Next, the reviews are tokenized and vectorized using `tf.keras.layers.TextVectorization` layer. Tokenization refers to splitting strings into single words, or tokens. Vectorization converts the tokens into numbers as input for the neural network. Unique integer indices are created for each token by using `output_mode` = `int`. The `max_features` and `sequence_length` are defined for what is sampled.

In [None]:
max_features = 50000
sequence_length = 300

vectorize_layer = layers.TextVectorization(
    max_tokens=max_features,
    output_mode='int',
    output_sequence_length=sequence_length)
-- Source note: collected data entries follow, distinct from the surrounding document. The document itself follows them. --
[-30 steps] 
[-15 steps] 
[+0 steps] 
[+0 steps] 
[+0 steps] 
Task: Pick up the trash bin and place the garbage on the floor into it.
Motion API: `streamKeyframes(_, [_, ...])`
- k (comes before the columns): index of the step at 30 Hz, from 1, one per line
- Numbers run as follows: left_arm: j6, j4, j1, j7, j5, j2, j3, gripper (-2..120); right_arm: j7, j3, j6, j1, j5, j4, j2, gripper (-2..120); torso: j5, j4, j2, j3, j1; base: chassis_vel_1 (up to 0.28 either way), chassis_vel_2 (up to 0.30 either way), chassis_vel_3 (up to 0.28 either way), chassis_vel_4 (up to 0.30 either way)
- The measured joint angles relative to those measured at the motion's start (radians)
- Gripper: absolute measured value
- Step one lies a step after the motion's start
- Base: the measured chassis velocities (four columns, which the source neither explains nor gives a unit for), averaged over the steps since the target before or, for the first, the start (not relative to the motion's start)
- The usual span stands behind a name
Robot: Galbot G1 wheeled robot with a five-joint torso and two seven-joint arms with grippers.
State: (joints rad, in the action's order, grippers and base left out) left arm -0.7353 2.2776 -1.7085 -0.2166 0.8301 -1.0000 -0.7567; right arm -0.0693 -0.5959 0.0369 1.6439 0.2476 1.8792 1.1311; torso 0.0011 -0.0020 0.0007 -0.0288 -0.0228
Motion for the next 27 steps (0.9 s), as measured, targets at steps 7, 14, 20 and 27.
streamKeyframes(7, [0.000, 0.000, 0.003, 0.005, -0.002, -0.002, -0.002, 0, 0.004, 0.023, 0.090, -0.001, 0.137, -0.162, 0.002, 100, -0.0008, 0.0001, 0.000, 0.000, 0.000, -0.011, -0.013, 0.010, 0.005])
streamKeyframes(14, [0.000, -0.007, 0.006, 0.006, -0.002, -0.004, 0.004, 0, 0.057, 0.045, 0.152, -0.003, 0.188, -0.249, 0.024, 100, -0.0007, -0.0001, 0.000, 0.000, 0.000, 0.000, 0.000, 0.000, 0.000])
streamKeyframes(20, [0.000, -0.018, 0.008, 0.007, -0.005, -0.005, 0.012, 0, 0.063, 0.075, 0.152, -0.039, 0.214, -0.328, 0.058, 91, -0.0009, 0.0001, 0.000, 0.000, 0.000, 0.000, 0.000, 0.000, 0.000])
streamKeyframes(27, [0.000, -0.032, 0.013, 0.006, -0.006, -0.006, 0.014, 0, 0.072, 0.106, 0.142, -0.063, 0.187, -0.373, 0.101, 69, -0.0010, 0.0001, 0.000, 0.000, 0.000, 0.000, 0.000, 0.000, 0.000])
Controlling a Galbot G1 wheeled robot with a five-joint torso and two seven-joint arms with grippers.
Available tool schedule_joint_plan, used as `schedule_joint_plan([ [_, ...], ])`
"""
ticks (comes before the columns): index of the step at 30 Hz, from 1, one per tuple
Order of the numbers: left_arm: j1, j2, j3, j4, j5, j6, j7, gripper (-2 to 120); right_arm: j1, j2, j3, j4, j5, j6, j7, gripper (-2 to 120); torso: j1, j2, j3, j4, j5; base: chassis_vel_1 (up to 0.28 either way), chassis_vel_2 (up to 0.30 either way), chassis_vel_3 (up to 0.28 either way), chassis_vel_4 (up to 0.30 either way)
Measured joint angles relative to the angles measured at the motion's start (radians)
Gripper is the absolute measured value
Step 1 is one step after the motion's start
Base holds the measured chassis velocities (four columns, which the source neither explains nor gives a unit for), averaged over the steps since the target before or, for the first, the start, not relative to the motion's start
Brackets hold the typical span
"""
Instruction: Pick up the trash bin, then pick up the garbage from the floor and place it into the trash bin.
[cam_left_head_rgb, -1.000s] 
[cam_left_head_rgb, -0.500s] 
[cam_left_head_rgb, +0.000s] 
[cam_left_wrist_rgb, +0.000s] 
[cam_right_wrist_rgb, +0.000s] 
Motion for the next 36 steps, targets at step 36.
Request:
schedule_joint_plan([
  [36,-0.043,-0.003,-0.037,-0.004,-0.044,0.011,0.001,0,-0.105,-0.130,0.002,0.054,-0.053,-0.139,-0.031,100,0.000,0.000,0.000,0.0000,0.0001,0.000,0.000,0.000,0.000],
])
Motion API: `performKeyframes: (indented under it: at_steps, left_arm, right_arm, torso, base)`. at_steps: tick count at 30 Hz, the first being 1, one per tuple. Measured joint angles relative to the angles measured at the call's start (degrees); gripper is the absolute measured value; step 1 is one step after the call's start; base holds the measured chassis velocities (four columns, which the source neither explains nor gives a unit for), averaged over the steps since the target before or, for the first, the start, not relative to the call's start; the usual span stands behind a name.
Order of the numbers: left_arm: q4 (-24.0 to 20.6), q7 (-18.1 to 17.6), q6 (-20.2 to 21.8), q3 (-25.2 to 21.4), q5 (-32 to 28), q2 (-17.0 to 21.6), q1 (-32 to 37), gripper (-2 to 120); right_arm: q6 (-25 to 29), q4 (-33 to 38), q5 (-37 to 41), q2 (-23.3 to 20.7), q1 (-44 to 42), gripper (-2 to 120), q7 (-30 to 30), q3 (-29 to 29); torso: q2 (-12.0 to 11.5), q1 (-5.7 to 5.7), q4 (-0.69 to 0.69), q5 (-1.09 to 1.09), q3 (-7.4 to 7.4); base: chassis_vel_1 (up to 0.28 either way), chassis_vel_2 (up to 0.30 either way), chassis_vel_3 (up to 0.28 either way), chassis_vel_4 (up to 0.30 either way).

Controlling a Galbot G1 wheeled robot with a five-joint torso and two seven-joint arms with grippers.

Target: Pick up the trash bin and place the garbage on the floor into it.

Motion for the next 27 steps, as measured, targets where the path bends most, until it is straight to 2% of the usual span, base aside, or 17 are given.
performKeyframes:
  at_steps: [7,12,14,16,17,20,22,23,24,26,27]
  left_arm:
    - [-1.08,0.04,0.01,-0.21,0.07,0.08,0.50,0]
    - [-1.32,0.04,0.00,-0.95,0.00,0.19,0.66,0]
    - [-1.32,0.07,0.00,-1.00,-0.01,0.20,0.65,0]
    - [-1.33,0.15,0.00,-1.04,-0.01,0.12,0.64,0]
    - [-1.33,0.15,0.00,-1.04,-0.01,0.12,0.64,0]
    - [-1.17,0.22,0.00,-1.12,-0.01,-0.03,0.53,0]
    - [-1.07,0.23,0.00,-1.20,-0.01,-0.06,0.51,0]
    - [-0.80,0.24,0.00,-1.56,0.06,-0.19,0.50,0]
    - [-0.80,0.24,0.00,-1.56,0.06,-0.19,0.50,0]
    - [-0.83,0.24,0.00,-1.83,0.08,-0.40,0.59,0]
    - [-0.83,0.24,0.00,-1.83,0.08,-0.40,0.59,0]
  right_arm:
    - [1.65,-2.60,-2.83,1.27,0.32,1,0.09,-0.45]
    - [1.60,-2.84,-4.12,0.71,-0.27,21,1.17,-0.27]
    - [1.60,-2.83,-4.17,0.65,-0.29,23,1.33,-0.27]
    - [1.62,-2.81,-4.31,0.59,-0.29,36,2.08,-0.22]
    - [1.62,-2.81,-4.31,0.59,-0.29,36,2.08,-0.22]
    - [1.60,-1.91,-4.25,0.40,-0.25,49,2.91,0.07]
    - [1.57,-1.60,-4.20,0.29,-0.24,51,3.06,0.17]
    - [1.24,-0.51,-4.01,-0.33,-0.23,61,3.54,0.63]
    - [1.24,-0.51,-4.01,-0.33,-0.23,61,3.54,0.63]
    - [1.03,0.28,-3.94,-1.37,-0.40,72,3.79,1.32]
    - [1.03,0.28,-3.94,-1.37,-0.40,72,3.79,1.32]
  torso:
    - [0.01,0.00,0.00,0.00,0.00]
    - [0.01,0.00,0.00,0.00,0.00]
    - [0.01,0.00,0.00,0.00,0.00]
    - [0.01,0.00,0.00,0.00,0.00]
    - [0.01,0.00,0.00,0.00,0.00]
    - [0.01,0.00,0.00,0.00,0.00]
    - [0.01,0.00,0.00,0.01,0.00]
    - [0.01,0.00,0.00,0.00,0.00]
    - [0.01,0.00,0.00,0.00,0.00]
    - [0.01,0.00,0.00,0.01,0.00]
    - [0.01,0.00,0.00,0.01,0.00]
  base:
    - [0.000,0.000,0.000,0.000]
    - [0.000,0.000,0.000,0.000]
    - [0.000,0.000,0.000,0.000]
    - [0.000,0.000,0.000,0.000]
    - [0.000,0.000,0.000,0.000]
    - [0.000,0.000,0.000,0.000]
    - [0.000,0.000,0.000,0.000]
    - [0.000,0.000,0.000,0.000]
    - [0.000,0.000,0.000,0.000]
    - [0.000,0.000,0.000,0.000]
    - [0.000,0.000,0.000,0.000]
The preprocessing layer is fit to the dataset by using `adapt` for the training data, which results in the model creating an index of strings to integers.

In [None]:
# Make a review-only dataset and then call adapt
train_text = train.map(lambda x, y:x)
vectorize_layer.adapt(train_text)

Now, define a function to examine how the created layer preprocesses the data:



In [None]:
def vectorize_text(cleanReview, sentiment):
  cleanReview = tf.expand_dims(cleanReview, -1)
  return vectorize_layer(cleanReview), sentiment

In [None]:
# Sample a batch reviews and labels
text_batch, label_batch = next(iter(train))
first_review, first_label = text_batch[0], label_batch[0]
print('Review', first_review)
print('Label', first_label)
print('Vectorized review', vectorize_text(first_review, first_label))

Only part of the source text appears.